_WHAT YOU SHOULD DO_. Print exactly those lines that run from the beginning of the data to the line bearing "grey foam microphone: box: [231, 200, 251, 238], surface", inclusive.

_INPUT DATA_.

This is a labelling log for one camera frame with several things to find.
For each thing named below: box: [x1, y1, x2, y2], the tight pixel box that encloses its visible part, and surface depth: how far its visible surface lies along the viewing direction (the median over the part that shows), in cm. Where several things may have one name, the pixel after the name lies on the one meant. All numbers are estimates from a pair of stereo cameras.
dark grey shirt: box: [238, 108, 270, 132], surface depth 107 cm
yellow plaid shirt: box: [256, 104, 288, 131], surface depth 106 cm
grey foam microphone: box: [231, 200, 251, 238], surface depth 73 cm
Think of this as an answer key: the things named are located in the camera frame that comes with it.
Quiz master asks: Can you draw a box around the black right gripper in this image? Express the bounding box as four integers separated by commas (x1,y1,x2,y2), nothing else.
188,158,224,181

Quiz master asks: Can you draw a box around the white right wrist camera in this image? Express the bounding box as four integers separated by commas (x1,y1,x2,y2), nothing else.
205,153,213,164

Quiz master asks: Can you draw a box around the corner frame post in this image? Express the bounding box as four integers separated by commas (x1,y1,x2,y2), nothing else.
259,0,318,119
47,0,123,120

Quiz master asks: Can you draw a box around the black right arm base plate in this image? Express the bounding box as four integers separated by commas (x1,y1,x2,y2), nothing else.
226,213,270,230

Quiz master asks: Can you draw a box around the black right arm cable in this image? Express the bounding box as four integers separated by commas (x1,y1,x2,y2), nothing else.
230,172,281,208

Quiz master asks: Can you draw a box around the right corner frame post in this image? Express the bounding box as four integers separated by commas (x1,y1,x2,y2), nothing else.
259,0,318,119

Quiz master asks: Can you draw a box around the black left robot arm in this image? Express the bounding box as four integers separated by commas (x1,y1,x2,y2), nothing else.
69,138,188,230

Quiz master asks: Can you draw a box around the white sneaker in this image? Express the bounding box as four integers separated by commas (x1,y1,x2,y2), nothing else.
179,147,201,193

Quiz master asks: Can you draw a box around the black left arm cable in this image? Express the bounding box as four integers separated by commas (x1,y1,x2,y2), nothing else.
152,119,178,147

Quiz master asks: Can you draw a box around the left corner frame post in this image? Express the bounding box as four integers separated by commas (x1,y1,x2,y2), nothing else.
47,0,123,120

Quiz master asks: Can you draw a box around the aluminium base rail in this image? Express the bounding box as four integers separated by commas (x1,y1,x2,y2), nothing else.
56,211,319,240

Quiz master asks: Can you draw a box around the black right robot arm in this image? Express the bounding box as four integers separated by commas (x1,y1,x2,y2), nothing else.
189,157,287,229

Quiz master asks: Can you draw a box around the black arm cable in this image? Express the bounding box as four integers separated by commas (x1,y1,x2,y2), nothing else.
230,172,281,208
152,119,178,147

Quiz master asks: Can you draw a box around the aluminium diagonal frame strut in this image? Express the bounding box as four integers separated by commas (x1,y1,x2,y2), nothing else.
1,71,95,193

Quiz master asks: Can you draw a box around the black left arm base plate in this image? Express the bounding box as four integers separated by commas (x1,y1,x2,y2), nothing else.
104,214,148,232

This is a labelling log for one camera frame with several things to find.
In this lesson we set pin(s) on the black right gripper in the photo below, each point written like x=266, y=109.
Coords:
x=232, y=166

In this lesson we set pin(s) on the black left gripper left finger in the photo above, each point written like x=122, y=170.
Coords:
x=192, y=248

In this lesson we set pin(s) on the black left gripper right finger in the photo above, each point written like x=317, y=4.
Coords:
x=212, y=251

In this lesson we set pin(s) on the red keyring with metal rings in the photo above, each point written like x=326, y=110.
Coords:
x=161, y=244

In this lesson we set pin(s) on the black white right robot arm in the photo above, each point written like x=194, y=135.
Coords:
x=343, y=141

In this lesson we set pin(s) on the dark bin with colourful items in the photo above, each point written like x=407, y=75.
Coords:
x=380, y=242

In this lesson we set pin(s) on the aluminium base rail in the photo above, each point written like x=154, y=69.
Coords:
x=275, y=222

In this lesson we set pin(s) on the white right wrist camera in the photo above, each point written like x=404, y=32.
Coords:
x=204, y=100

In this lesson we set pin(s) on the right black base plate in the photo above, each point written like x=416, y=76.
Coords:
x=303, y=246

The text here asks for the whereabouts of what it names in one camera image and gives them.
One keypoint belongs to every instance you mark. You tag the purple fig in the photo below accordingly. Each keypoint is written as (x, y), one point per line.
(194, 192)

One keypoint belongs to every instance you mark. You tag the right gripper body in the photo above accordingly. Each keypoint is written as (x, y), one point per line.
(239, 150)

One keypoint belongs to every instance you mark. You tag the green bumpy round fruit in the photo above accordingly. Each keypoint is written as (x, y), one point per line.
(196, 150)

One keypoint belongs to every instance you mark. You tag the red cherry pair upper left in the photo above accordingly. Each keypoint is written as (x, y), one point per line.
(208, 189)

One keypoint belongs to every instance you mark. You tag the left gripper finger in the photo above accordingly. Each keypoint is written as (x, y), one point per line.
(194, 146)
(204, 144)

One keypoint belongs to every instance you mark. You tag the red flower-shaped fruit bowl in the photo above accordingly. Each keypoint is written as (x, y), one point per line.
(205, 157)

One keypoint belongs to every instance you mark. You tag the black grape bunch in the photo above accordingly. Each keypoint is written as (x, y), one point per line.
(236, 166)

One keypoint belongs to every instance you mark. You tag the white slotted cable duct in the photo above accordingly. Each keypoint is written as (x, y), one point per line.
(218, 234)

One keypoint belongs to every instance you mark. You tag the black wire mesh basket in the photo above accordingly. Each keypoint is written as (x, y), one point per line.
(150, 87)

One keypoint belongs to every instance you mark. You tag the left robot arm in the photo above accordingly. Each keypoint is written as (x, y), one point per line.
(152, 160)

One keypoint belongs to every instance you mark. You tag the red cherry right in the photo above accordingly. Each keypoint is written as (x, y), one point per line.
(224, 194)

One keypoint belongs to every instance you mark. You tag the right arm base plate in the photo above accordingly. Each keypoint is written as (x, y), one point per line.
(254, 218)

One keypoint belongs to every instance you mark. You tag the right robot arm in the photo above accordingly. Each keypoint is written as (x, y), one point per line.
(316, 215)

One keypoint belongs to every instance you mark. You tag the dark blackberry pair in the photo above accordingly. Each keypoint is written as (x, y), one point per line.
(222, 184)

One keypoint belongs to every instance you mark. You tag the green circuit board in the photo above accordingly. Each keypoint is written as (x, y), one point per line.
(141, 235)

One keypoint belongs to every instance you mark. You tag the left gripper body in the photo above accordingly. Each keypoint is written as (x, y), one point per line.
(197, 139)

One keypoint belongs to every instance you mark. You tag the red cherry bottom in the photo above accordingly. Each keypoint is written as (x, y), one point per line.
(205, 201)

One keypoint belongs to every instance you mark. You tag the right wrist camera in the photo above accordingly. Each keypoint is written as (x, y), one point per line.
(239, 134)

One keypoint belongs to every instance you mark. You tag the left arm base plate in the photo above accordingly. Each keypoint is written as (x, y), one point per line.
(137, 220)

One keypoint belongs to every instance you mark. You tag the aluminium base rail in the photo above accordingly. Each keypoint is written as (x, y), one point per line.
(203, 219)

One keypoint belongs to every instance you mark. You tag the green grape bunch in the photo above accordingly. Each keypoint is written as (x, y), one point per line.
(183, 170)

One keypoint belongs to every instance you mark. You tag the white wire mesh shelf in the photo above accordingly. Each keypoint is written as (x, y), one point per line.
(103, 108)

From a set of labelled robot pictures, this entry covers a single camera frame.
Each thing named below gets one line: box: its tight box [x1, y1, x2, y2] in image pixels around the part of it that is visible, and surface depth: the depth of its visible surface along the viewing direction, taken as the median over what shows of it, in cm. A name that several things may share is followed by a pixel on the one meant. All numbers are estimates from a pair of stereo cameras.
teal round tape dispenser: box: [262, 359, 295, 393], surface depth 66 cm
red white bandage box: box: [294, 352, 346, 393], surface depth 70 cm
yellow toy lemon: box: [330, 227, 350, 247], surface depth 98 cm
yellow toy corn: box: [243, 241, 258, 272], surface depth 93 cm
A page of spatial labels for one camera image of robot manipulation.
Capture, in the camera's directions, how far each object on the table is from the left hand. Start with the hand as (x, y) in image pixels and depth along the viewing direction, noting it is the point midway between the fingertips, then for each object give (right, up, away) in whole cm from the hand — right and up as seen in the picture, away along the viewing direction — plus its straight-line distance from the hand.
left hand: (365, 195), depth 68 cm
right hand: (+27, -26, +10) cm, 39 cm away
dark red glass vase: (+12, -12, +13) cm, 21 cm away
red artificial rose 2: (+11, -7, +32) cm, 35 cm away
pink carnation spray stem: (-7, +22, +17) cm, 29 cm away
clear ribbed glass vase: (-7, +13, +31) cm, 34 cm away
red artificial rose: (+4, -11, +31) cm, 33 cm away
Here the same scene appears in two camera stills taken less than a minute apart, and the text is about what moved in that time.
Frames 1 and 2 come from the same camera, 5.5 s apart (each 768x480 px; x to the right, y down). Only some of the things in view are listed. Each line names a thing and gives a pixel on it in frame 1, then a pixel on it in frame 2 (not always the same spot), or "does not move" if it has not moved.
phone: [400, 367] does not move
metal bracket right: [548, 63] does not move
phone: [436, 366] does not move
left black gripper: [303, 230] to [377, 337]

_THE ANSWER_.
This is a labelling log for one camera frame with several things to find.
For each thing named below: box: [x1, y1, x2, y2], the tight pixel box that encloses its visible part, and surface depth: how far its visible surface lies along the viewing direction (the median over the part that shows), in cm. Where several things may have one name, the pixel after the name lies on the one meant. All numbers are estimates from a pair of stereo cameras.
dark grey shirt: box: [238, 108, 270, 132], surface depth 107 cm
yellow plaid shirt: box: [256, 104, 288, 131], surface depth 106 cm
grey foam microphone: box: [231, 200, 251, 238], surface depth 73 cm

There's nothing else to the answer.